Crucially, voluntary information provided to the NCSC or other Government bodies cannot be used against entities except to enforce a contravention of a criminal offence or the Cyber Security Act. Legal professional privilege will not be impacted by information being reported to the NCSC or ASD, and any information voluntary shared or reporting will be inadmissible as evidence (except for criminal offences relating to breaches of the reporting obligation, false or misleading information or obstruction of Commonwealth officials).
Mandatory security standards for smart devices
Currently, best-practice security guidelines on smart devices are contained in voluntary codes which are not widely adopted in Australia. To uplift standards, the Minister is granted powers to mandate security standards to apply to manufacturers of smart devices.
The mandatory standards will apply to devices that directly or indirectly (i.e. through other devices) connect to the internet. Examples include smart TVs, smart watches and home assistants.
While details of security standards have not yet been released, the Government has referred to UK laws in defining a smart device and in determining the content of a statement of compliance. This suggests the Government may also draw upon UK laws to determine the content of the security standards. Relevantly, the UK laws include references to:
- the European Standard on Cyber Security for Consumer Internet of Things: Baseline Requirements (ETSI EN 303 645); and
- ISO/IEC 29147:2018 Information technology - Security techniques - Vulnerability disclosure standard (2nd edition, 2018).
Accordingly, we may expect to see references to similar requirements in the security standards.

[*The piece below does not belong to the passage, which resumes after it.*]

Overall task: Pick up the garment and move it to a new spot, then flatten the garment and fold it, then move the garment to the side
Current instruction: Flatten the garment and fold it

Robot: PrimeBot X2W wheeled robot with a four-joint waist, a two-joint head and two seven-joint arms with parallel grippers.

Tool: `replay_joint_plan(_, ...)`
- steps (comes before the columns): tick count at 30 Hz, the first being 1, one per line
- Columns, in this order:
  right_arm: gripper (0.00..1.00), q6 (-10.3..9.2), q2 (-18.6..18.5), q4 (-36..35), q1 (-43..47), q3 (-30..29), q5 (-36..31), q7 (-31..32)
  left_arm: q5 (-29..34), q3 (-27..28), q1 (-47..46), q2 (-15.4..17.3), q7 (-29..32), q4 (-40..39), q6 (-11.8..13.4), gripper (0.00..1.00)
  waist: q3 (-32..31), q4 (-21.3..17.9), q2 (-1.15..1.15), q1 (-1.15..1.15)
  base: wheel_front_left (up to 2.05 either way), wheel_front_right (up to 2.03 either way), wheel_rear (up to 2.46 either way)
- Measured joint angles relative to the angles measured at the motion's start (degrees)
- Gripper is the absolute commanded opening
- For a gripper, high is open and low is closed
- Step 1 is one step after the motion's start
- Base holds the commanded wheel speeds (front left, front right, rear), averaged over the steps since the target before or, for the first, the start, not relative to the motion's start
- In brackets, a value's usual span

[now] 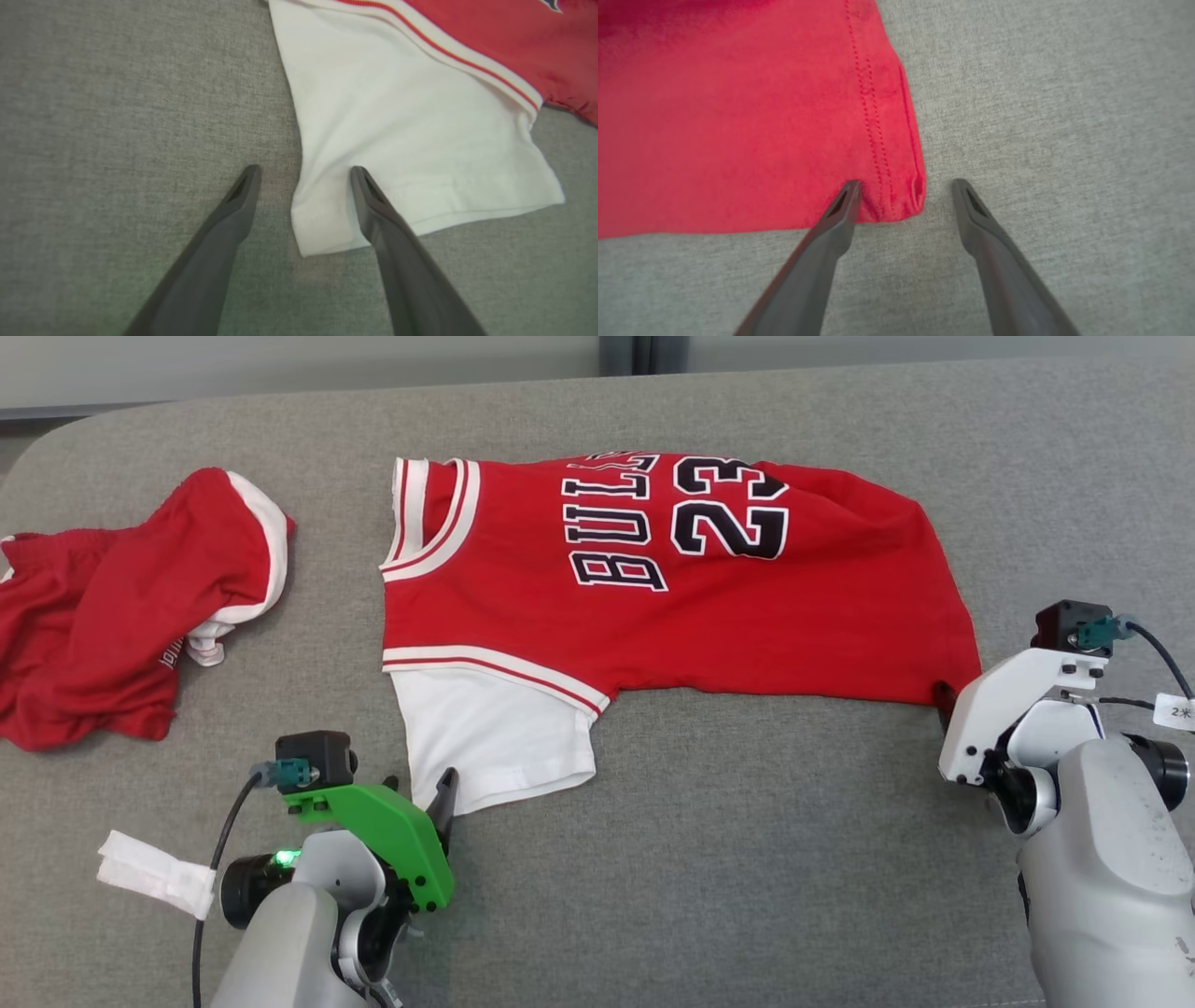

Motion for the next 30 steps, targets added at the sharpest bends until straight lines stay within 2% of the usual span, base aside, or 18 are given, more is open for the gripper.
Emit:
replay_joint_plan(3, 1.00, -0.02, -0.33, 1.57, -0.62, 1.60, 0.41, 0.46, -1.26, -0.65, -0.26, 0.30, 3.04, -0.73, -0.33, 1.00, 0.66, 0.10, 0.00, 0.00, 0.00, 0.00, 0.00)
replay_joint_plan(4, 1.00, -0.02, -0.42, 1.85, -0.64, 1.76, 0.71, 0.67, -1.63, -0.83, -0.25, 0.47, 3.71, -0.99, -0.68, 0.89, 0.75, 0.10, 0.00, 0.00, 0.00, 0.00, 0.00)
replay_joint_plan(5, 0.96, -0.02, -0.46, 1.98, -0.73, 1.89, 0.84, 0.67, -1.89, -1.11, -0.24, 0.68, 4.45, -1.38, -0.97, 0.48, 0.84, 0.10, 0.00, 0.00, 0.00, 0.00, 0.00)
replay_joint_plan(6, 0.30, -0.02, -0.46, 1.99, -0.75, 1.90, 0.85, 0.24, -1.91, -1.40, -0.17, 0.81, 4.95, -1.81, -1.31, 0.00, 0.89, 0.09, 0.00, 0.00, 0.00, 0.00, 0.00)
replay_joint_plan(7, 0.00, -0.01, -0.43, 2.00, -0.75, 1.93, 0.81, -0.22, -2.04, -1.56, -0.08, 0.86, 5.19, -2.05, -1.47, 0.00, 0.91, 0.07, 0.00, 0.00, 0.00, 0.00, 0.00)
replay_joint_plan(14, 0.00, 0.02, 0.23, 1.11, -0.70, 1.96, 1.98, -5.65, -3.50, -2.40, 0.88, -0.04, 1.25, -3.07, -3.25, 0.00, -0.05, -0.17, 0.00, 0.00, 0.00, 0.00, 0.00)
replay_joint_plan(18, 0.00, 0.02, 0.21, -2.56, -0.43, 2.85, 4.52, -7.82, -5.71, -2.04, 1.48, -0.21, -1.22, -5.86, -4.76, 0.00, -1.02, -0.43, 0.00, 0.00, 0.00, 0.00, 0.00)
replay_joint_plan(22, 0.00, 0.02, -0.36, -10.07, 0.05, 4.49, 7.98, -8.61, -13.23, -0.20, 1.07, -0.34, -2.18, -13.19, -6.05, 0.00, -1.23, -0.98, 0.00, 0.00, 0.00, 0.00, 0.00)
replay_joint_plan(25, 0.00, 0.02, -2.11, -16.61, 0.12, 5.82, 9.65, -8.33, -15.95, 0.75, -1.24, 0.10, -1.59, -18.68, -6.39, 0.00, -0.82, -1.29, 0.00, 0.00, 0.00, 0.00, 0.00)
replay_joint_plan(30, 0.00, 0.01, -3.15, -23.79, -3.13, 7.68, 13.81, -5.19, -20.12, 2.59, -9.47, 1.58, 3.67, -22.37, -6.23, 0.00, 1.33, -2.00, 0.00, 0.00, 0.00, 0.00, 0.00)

Manufacturers will be required to provide a statement of compliance to customers of the product which contains declarations that the product complies with the security standards. Non-compliance may result in the Secretary of Home Affairs issuing to the manufacturer or supplier a compliance notice, stop notice or recall notice.
These requirements will apply to relevant connectable products manufactured after the provisions receive royal assent.
Creation of the Cyber Incident Review Board (CIRB)
The Cyber Security Act establishes an independent advisory body to conduct ‘no-fault’ reviews of significant cyber security incidents in Australia and make recommendations to Government and industry to strengthen cyber resilience. This is modelled off the US Cyber Safety Review Board.
The CIRB will have the right to request documents from entities to which the review relates to. Failure to comply may result in civil penalties of $18,780 (as at the date of publishing).
While analogous limited use obligations will apply to the CIRB (including with respect to legal professional privilege), organisations are likely to remain wary of the operation of the CIRB, particularly given the significant reputational risks that cyber incidents carry. Notwithstanding any limited use obligations for any information provided to the CIRB and the ‘no fault’ findings, the public may form a different view on the published final review report.
Revisiting the 2023-2030 Australian Cyber Security Strategy
The Cyber Security Legislative Package forms part of the 2023-2030 Australian Cyber Security Strategy, which the Government developed to position Australia as a world leader in cyber security by 2030. Minister for Cyber Security, Tony Burke states that “This [Cyber Security Legislative] Package forms a cohesive legislative toolbox for Australia to move forward with clarify and confidence in the face of an ever-changing cyber landscape”.
The Cyber Security Legislative Package implements seven initiatives under the Strategy aimed at plugging legislative gaps to bring Australian laws in line with international best practice.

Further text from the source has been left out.